CALL FOR PAPERS
37th International Congress
on Medieval Studies, 2-5 May 2002
Western Michigan University
Kalamazoo Michigan
SPECIAL SESSION: Virgins and Dynamos: Medievalizing Modernity in 19th and Early
20th c. U.S. Culture
Henry James had his thoroughly modern heroine Daisy Miller fall in love during a
visit to the Castle of Chillon. Mark Twain sent a Connecticut Yankee to King
Arthur's Court in order to assail recent developments in the technologies of and
attitudes toward warfare. And the historian and presidential scion Henry Adams,
hoping to assess the newly emergent world as he saw it in 1907, hearkened to the
cathedral at Chartres as an exemplar of a time and a worldview now lost: "All the
steam in the world," he laments, "could not, like the Virgin, build Chartres." In
thus drawing a connection between the medieval and the modern, these artists were,
in their day, far from alone. This special session seeks to explore the full range
of Medievalist representations and appropriations in nineteenth- and early
twentieth-century America, from literature to painting to advertising, from
constructions of historical hindsight to the countless gargoyles that embellish
New York City's row houses and office buildings. How and why did Americans choose
to represent and memorialize the medieval past? In what ways are questions of
class, religion, and gender/sexuality pertinent to an understanding of American
medievalism? What about technologies of media distribution and mass-production?

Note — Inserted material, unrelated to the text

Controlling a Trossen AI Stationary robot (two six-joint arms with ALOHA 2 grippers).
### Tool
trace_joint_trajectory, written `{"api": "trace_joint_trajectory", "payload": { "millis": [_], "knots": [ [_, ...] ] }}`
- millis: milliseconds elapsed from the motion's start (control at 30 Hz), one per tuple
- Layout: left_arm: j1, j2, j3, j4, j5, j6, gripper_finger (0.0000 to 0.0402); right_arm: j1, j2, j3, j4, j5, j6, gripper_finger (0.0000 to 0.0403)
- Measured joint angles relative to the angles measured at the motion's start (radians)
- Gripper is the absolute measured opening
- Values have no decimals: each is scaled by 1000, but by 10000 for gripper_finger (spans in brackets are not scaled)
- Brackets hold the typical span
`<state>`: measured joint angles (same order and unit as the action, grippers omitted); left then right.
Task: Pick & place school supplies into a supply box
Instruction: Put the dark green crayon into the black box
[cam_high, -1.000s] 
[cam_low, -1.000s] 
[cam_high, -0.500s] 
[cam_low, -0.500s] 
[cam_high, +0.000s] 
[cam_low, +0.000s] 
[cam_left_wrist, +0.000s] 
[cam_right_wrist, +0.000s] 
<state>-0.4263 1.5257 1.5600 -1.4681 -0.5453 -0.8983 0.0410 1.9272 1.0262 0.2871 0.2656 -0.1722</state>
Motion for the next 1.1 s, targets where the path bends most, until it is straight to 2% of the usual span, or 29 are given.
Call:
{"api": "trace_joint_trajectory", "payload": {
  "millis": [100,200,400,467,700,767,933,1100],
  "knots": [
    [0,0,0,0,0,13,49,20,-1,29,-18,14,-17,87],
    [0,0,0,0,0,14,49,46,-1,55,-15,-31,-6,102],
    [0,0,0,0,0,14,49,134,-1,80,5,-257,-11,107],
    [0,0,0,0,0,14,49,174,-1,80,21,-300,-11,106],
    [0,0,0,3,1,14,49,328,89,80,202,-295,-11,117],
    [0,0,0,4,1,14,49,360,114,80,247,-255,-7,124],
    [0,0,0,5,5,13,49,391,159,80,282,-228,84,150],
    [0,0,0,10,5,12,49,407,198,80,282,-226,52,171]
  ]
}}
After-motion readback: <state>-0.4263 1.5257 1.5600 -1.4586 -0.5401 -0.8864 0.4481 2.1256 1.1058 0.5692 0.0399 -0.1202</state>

The "chivalric" legacy of the antebellum South? With such questions in mind, this
session will explore how this heyday of medievalism, often referred to as the
"American medieval revivial," intersects with our own historicist and culture
studies attempts to understand the medieval period on its own terms.
Please submit questions or 300-word abstracts to:
Nicolas Witschi
Assistant Professor
Department of English
Western Michigan University
Kalamazoo, MI 49008-5331
616-387-2604
fax: 616-387-2562
Deadline 15 September 2001, earlier submissions strongly encouraged.
Any abstracts not accepted for this session will be forwarded to the Program
Committee at the Medieval Institute for possible inclusion in a General Session.